Mas tal não nos pode deixar confundir a respeito da paisagem global da blogosfera, a partir da percepção momentânea construída por meia dúzia de blogues mais visíveis. Muito menos deverá validar entendimentos acerca da motivação dos bloggers, reduzidos a uma espécie de massa homogénea sem identidade, fazendo ignorar a multiplicidade e a riqueza presente numa parte importante do mundo online.
A escrita blogue é motivada pelo ressentimento e/ou pelo deslumbramento – qual o significado desta afirmação? Terá o autor a arrogância de presumir as motivações de milhões de bloggers? Ficarão os críticos mais apaziguados perante um tal entendimento, liminarmente binário e inevitavelmente pobre?

O conservadorismo assente em leituras frívolas acerca dos blogues por alguns críticos parece transparecer apenas um desconforto incompreensível, por nos encontrarmos perante uma plataforma espontânea, não solicitada, de produção de conteúdos. Mas o que temem afinal os críticos? O que estão os críticos a fazer para sustentar a sua relevância para lá da “aura”, para conduzir as direcções futuras do discurso arquitectónico, explorar novos formatos e ir além do pré-estabelecido?
A questão mais importante que se poderia colocar seria interrogar as razões para a ausência da academia e da crítica em todo este processo. É certo que as escolas e as revistas de arquitectura se balançam na necessidade de estabilidade, de definir referências num mundo em mudança. A rede é um território com limites móveis onde esse exercício é difícil, talvez mesmo impossível, mas que por isso mesmo não deixa de ser necessário.
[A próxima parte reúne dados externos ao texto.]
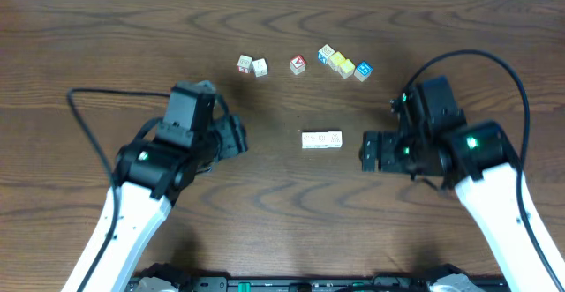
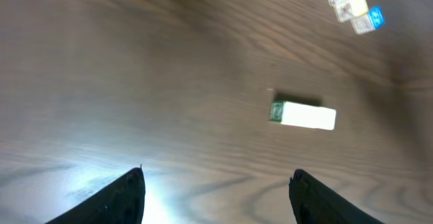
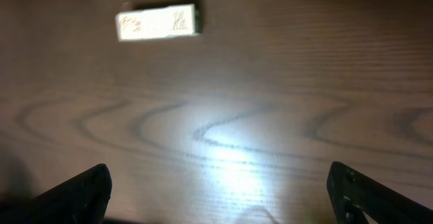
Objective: Lift 3 blocks
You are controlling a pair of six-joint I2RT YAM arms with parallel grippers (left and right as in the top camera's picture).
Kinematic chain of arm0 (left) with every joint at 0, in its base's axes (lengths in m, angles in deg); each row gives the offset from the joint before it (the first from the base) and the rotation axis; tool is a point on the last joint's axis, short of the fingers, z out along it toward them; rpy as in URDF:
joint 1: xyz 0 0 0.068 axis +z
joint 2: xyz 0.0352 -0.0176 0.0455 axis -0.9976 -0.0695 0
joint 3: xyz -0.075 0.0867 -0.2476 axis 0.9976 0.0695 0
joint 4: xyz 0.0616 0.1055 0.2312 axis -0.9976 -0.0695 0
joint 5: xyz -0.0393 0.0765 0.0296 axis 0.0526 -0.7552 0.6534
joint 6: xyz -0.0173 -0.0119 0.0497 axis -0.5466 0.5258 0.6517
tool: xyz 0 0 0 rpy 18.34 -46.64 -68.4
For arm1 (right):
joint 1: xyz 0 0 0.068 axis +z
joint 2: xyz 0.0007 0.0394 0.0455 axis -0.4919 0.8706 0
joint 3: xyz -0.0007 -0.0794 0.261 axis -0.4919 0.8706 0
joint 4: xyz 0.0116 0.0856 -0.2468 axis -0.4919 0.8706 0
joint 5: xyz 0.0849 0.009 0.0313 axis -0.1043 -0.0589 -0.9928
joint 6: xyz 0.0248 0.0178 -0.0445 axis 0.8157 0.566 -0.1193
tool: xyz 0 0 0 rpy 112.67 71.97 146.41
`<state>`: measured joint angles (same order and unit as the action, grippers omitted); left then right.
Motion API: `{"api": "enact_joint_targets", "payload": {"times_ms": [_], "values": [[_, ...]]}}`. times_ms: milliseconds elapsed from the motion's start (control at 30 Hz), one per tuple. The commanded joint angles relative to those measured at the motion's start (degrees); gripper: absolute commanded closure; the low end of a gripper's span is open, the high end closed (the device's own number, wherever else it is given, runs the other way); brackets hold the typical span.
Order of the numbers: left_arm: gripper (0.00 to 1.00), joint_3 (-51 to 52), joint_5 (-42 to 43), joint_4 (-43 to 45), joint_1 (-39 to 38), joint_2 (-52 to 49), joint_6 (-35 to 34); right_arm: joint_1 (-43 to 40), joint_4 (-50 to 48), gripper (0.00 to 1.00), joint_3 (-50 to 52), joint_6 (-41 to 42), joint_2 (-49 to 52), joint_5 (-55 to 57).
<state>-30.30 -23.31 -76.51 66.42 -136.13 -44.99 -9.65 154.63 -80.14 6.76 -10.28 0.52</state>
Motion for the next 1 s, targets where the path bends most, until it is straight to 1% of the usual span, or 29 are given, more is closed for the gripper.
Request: {"api": "enact_joint_targets", "payload": {"times_ms": [0,33,133,333,967], "values": [[0.26,-0.6,-5.6,-2.1,0.3,2.4,1.0,4.7,0.9,0.01,-0.6,2.4,-4.1,5.2],[0.21,-0.6,-5.6,-2.6,0.3,2.8,1.0,5.8,0.9,0.01,-0.6,2.4,-4.9,5.2],[0.21,-0.6,-5.6,-3.2,0.3,2.9,1.0,7.8,1.1,0.01,-0.6,2.4,-6.5,5.2],[0.21,-0.6,-5.6,-3.5,0.3,2.4,1.0,8.0,4.8,0.01,-0.6,2.4,-6.7,5.1],[0.21,-0.6,-5.6,-3.5,0.3,2.4,1.0,8.0,4.7,0.01,-0.6,2.4,-5.9,5.1]]}}
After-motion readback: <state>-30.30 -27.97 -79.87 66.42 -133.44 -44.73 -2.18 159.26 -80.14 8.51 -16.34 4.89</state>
A crítica precisa de aprender a correr riscos, algo que os bloggers deixaram há muito de temer. Em nenhum outro lugar podemos encontrar reflexões entusiásticas sobre arquitectura fundadas em motivos tão diversos como a iconografia da ficção científica, a experimentação gráfica conceptual, a paisagem especulativa dos jogos de vídeo, as estações espaciais e as bases lunares, os túneis de metro abandonados, a propagação infindável das favelas, as prisões secretas do Iraque, os quartéis-generais dos vilões dos filmes do James Bond, a base subterrânea do Batman e os castelos do Harry Potter.
O diálogo é rico e imprevisível, permitindo a todos participar em formas radicais de investigação e partilha. É uma nova ecologia complexa de conhecimento em constante mutação, aberta, acima de tudo, a uma nova geração de pensadores emergentes. A crítica e a academia deviam compreender o que isto significa. É que a porta da rede está escancarada e não há meio de voltar a fechá-la.